- [Items from a data source]
*** Block opens ***
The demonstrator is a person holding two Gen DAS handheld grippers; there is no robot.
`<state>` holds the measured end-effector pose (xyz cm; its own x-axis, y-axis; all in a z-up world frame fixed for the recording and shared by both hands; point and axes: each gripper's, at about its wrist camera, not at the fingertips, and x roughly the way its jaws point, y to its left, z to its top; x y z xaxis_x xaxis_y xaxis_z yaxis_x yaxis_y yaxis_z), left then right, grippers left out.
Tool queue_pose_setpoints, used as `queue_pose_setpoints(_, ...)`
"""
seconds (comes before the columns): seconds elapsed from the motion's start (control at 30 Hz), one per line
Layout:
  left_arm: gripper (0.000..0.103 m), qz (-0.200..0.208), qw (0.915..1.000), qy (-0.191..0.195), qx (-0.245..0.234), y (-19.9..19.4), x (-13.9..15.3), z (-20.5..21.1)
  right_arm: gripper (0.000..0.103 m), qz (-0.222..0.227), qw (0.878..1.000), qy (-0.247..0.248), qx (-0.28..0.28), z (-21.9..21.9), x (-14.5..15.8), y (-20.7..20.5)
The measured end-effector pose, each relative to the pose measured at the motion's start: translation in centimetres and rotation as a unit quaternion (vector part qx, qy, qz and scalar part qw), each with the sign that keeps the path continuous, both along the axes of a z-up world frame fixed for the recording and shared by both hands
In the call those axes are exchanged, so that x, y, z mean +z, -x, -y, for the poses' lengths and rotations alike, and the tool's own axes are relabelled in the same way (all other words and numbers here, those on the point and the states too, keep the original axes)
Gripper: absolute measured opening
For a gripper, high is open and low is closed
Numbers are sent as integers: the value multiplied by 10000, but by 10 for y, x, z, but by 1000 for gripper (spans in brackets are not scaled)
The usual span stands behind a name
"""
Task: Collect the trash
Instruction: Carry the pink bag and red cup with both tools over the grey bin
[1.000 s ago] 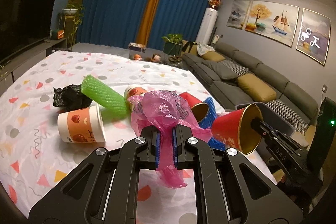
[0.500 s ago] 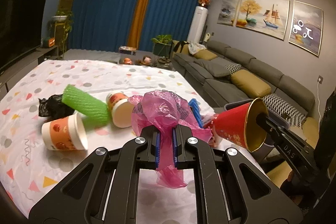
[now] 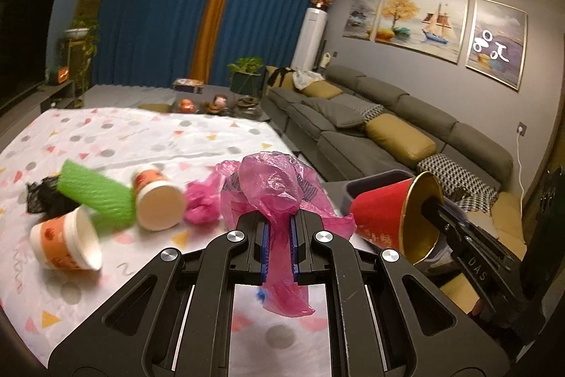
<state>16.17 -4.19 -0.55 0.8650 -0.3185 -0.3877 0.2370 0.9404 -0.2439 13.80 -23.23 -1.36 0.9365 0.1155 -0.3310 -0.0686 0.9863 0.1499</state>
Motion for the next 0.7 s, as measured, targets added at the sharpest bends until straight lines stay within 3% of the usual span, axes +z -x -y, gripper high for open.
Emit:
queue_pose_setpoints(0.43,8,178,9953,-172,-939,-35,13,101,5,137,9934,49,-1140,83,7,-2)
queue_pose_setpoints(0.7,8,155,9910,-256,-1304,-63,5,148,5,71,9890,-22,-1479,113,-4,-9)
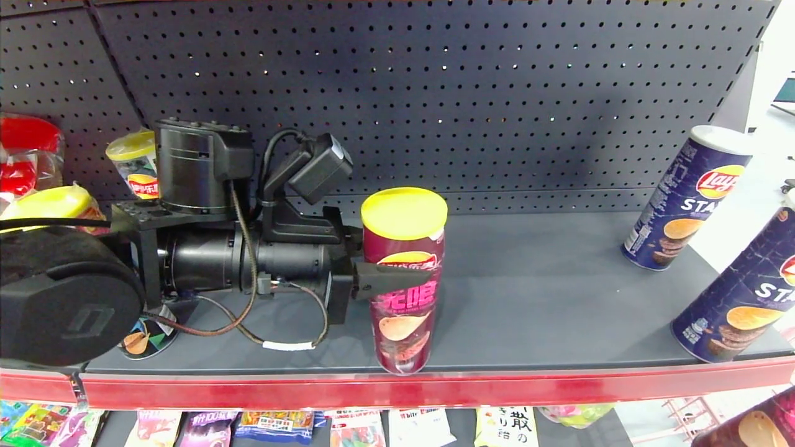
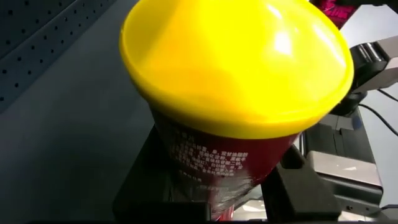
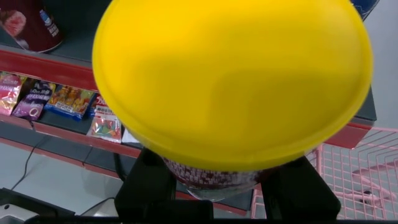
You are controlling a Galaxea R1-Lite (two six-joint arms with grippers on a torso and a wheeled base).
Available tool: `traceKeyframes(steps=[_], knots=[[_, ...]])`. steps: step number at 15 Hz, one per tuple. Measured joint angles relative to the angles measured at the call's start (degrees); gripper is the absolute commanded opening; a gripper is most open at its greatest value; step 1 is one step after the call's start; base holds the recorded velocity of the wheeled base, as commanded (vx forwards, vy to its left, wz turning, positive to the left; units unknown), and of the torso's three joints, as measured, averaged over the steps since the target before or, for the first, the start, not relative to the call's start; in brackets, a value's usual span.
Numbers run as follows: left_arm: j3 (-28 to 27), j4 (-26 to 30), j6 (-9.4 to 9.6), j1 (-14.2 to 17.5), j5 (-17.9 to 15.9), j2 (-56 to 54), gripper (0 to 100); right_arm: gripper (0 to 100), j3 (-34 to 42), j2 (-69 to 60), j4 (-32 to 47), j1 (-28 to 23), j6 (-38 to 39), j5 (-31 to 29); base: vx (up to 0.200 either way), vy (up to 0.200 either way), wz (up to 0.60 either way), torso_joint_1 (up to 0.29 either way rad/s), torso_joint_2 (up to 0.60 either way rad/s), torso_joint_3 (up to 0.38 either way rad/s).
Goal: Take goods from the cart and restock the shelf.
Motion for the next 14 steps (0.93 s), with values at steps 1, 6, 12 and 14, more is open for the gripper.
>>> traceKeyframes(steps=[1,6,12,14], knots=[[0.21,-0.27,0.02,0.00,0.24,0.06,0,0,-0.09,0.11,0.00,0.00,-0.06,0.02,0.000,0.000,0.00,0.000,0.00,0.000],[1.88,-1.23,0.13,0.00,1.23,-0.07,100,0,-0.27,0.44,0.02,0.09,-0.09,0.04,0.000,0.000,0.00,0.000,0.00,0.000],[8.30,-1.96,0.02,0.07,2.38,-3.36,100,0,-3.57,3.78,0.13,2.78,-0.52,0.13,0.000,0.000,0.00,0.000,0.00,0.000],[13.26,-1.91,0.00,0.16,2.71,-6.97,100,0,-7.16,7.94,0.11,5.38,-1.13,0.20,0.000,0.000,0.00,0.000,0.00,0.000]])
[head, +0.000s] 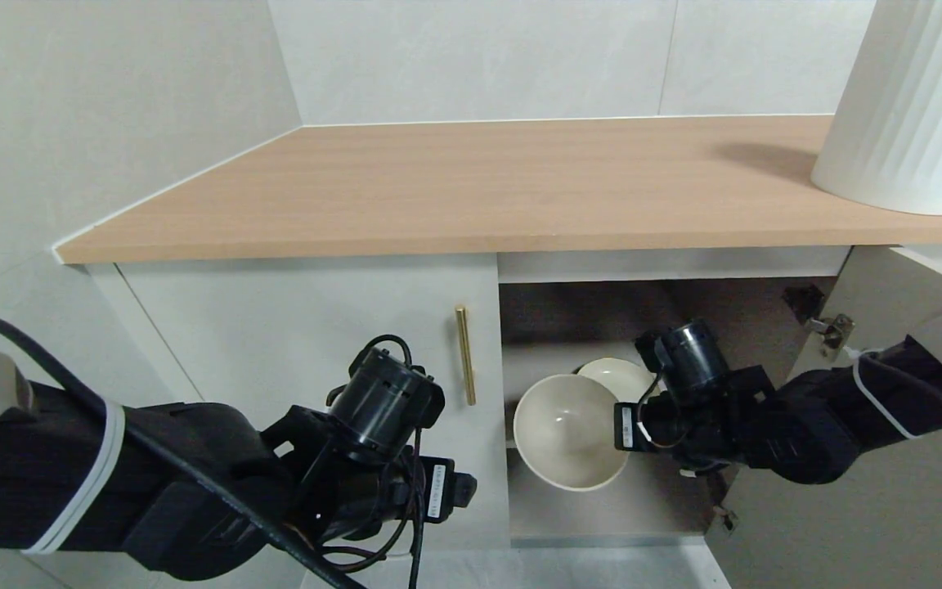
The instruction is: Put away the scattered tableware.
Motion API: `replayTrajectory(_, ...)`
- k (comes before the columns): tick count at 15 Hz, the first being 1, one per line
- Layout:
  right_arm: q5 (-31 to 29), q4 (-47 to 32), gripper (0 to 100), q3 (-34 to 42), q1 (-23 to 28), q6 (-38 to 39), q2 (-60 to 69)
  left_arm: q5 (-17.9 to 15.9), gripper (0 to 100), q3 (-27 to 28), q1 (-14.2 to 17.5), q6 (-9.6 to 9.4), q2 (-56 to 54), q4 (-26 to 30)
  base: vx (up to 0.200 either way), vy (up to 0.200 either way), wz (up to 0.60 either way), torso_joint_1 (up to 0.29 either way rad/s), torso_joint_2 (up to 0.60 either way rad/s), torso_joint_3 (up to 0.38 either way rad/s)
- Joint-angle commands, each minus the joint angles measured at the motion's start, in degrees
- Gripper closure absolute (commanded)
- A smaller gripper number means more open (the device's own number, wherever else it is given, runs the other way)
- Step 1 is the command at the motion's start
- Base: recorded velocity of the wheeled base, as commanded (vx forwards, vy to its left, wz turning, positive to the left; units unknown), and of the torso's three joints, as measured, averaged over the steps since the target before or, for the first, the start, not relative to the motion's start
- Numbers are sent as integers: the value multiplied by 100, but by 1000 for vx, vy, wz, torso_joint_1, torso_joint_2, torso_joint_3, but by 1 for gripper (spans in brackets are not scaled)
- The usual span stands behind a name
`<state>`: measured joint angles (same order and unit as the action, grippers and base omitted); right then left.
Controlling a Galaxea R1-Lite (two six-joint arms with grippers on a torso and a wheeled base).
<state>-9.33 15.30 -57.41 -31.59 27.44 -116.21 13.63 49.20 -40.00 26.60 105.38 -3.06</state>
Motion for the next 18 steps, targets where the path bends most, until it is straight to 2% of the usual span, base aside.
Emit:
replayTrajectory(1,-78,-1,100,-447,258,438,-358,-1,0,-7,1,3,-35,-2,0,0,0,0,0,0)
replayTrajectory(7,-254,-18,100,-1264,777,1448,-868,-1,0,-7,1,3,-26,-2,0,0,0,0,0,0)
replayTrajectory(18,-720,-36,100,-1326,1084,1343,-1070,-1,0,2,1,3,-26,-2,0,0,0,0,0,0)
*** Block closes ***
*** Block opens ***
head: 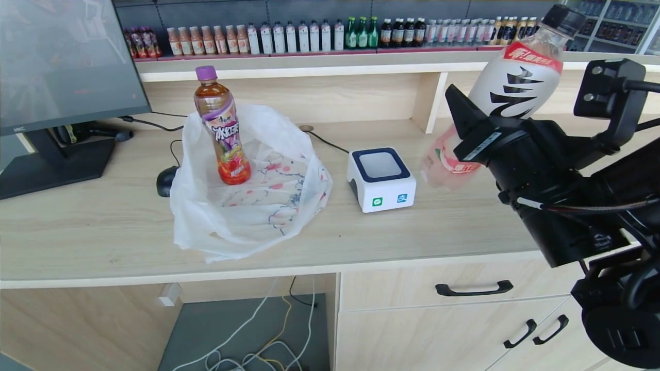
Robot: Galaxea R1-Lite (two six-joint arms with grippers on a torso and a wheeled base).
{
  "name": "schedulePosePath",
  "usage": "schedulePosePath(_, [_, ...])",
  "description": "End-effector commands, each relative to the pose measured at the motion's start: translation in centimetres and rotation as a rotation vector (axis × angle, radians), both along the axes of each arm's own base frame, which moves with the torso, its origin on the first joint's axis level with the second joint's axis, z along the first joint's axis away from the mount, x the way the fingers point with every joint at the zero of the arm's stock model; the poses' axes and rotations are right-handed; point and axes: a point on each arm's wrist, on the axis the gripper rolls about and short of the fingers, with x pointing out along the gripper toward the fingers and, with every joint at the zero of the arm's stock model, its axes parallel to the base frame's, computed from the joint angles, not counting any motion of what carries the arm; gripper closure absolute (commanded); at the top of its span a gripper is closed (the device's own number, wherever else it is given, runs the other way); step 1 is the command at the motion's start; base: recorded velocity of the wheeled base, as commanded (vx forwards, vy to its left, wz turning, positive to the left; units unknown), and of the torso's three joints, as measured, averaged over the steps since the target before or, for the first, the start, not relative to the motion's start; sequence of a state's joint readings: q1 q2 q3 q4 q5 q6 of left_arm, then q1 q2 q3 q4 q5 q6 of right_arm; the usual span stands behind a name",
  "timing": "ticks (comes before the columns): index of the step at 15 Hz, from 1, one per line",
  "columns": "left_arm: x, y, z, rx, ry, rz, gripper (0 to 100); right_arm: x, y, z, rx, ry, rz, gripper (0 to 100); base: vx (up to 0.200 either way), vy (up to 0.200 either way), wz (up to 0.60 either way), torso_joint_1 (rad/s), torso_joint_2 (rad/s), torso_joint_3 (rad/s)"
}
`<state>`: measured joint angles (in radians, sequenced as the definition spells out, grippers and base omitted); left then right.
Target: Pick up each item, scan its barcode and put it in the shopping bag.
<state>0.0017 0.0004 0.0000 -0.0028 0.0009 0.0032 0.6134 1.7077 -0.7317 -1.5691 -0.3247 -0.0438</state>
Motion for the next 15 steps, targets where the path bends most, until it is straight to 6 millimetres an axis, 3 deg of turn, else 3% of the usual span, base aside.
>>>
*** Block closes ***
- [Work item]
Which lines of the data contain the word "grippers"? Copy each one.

- [Solution for this problem]
The demonstrator is a person holding two Gen DAS handheld grippers; there is no robot.
`<state>` holds the measured end-effector pose (xyz cm; its own x-axis, y-axis; all in a z-up world frame fixed for the recording and shared by both hands; point and axes: each gripper's, at about its wrist camera, not at the fingertips, and x roughly the way its jaws point, y to its left, z to its top; x y z xaxis_x xaxis_y xaxis_z yaxis_x yaxis_y yaxis_z), left then right, grippers left out.
You are controlling a Galaxea R1-Lite (two six-joint arms with grippers on a torso and a wheeled base).
`<state>`: measured joint angles (same order and unit as the action, grippers and base omitted); right then left.
Controlling a Galaxea R1-Lite (two six-joint arms with grippers on a torso and a wheeled base).
Robot: Galaxea R1-Lite (two six-joint arms with grippers on a torso and a wheeled base).
`<state>`: measured joint angles (in radians, sequenced as the definition spells out, grippers and base omitted); left then right.

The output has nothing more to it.